As diretrizes mais recentes, que o Colégio Americano de Cardiologia e a Associação Americana do Coração emitiram em 2014, desaconselham que um exame de esforço cardíaco pré-cirúrgico seja solicitado a pacientes sem sintomas sugestivos de doença cardíaca, já que não há evidências de benefício para a saúde nesses casos. No entanto, a decisão cabe aos médicos e aos pacientes.

Contraproducente

Um estudo recente de Daniel Rubin e seus colegas da Universidade de Chicago mostra que muitos médicos persistem na solicitação de exames de estresse pré-operatórios entre os pacientes com risco muito baixo de complicações cardíacas, apesar das diretrizes de 2014 e de uma campanha nacional nos EUA chamada “Escolhendo Sabiamente”, que visa coibir exames e procedimentos desnecessários.

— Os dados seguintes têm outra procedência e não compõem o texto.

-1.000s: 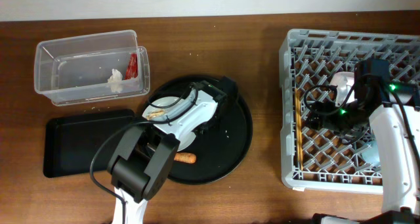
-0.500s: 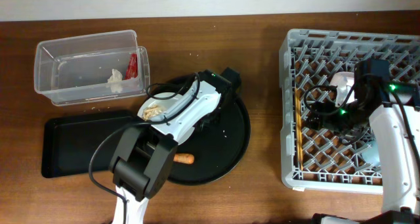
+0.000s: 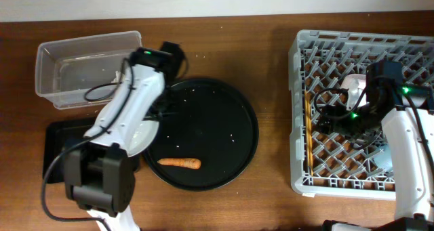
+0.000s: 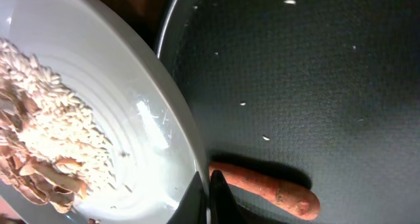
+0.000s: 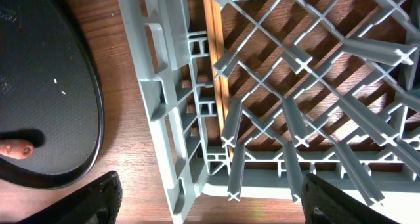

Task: Sort waste into correct bins and load items into the dishwasher rack
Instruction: 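Lift the plate left and tip the rice and shells onto the black tray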

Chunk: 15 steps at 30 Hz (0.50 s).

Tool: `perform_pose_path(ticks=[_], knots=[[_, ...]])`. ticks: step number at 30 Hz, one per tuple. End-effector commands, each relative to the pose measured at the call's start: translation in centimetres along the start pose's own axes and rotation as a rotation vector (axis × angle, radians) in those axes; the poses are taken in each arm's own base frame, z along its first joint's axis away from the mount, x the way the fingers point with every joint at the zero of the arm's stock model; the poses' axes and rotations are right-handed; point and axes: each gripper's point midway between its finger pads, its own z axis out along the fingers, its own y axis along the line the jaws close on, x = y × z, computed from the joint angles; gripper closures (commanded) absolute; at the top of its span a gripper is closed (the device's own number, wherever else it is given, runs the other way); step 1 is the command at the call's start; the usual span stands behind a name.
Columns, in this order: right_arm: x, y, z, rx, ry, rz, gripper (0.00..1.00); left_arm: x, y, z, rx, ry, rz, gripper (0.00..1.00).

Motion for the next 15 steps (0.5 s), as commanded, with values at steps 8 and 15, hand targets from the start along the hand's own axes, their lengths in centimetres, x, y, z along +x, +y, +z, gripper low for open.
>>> perform_pose_path(ticks=[8, 15], knots=[[-0.3, 0.2, -0.6, -0.013, -0.021, -0.001, 0.13, -1.0, 2.1, -0.1, 0.507, 0.076, 0.060, 1.00], [0.0, 0.2, -0.6, -0.012, -0.007, 0.003, 0.13, -0.7, 5.6, -1.9, 0.811, 0.052, 0.062, 0.99]])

O estudo, publicado na JAMA Cardiology em janeiro, examinou mais de 800 mil pacientes que colocaram prótese no quadril ou joelho, o que geralmente é considerado uma cirurgia de baixo risco. Ele descobriu que quase metade dos pacientes que realizaram um exame de estresse pré-operatório não apresentavam fatores de risco cardíaco que pudessem justificar seu uso. Além disso, o exame de esforço não diminuiu o risco de sofrer um ataque cardíaco ou parada cardíaca durante ou imediatamente após a cirurgia, mesmo entre pacientes com um ou mais fatores de risco cardíaco.

Na verdade, o exame de estresse pode ter sido contraproducente. Por razões que Rubin não conseguiu explicar, os pacientes sem fatores de risco que realizaram um exame de estresse cardíaco tiveram o dobro da taxa de complicações experimentadas por pacientes que não o fizeram.

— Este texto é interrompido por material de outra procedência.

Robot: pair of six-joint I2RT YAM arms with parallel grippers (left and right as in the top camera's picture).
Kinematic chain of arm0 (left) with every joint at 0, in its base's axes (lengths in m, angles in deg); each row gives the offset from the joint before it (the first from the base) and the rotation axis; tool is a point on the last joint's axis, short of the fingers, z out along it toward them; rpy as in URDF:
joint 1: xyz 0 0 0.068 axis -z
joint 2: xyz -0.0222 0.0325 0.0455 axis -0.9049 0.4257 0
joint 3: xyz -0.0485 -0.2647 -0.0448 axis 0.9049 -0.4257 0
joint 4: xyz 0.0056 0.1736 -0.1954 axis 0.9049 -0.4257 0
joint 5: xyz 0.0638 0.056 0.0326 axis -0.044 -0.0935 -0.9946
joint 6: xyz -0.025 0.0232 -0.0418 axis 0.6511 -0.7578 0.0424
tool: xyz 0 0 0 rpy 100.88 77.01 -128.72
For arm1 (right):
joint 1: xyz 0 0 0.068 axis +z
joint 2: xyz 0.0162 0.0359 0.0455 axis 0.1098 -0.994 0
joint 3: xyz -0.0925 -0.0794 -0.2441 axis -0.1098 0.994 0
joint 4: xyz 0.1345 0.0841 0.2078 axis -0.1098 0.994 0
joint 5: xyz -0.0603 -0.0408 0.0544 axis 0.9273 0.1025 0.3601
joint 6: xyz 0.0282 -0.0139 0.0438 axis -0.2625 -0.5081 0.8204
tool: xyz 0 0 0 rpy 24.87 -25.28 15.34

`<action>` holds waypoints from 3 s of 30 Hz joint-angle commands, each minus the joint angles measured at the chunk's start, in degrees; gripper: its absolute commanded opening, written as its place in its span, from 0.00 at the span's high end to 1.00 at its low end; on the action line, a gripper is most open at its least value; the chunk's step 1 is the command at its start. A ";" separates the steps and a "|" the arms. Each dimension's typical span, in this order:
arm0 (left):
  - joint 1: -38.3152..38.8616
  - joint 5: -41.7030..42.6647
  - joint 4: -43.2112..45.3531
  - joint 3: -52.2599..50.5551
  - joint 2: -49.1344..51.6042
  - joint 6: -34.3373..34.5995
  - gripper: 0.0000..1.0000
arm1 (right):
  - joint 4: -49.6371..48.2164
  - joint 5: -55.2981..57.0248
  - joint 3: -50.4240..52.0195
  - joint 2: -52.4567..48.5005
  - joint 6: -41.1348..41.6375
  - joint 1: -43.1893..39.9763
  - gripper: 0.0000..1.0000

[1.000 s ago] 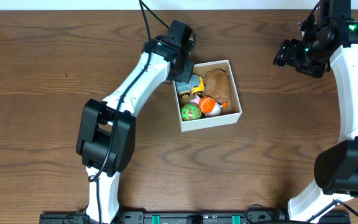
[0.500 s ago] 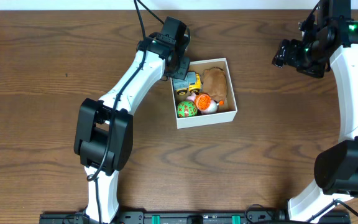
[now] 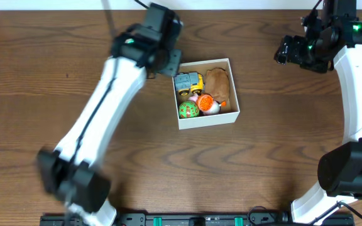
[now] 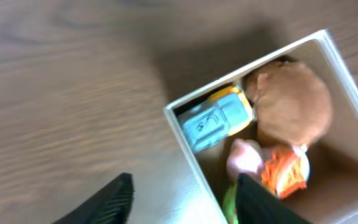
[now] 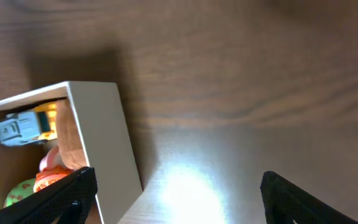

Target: Pack container

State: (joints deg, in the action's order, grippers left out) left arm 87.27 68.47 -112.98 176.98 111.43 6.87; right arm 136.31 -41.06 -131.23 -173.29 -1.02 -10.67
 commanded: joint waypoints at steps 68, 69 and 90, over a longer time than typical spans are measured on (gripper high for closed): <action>-16.33 -12.04 -20.20 -0.57 -28.70 2.69 0.02 | -3.54 2.12 16.98 47.76 -16.02 6.32 0.01; -16.33 -12.04 -20.20 -0.57 -28.70 2.69 0.02 | -5.66 2.10 19.26 49.79 -16.00 5.84 0.01; -16.33 -12.04 -20.20 -0.57 -28.70 2.69 0.02 | -38.34 2.05 79.76 84.21 -9.81 4.79 0.01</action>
State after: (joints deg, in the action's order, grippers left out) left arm 71.22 57.30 -133.13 176.81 82.43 9.12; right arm 100.86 -39.03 -56.18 -92.29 -14.17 -5.51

Qualquer que seja a explicação para essa descoberta, o exame em si não está isento de riscos, conforme observou Ravi Chopra, residente em neurologia da Escola de Medicina da Universidade de Washington. Na JAMA Internal Medicine em outubro, Chopra e seus colegas descreveram um paciente de 72 anos sem nenhuma doença cardiovascular ou sintomas cardíacos conhecidos que fez um exame de esforço antes de colocar uma prótese de quadril. O exame apresentou uma anormalidade cardíaca leve, levando a um cateterismo que resultou em danos a dois vasos sanguíneos que tiveram que ser reparados cirurgicamente.

— Exames podem causar danos — disse Chopra. — Precisamos pensar muito bem sobre quem estamos examinando. Deve haver um motivo muito bom para isso.

Antes de solicitar um exame, alertam os especialistas, é preciso considerar se os exames revelariam algo importante sobre o risco cirúrgico de um paciente que o médico não pudesse determinar fazendo algumas perguntas simples durante uma consulta de rotina. Por exemplo: “Você fica sem fôlego ao subir um lance de escadas ou caminhar quatro quarteirões  em seu bairro?” pode fornecer uma avaliação rápida sobre sintomas cardíacos.

Chopra acrescentou ainda que “é difícil mudar o comportamento do médico com diretrizes”, especialmente quando os médicos temem ser processados se algo der errado e que poderia ter sido evitado por um exame pré-cirúrgico. Ele sugeriu que os pacientes podem ajudar questionando quais dados um determinado exame fornece e se ele é realmente necessário.

— Escolha um médico atencioso, que te ouça e seja criterioso sobre os exames — disse. — Você não precisa solicitar cem exames se apenas um for suficiente.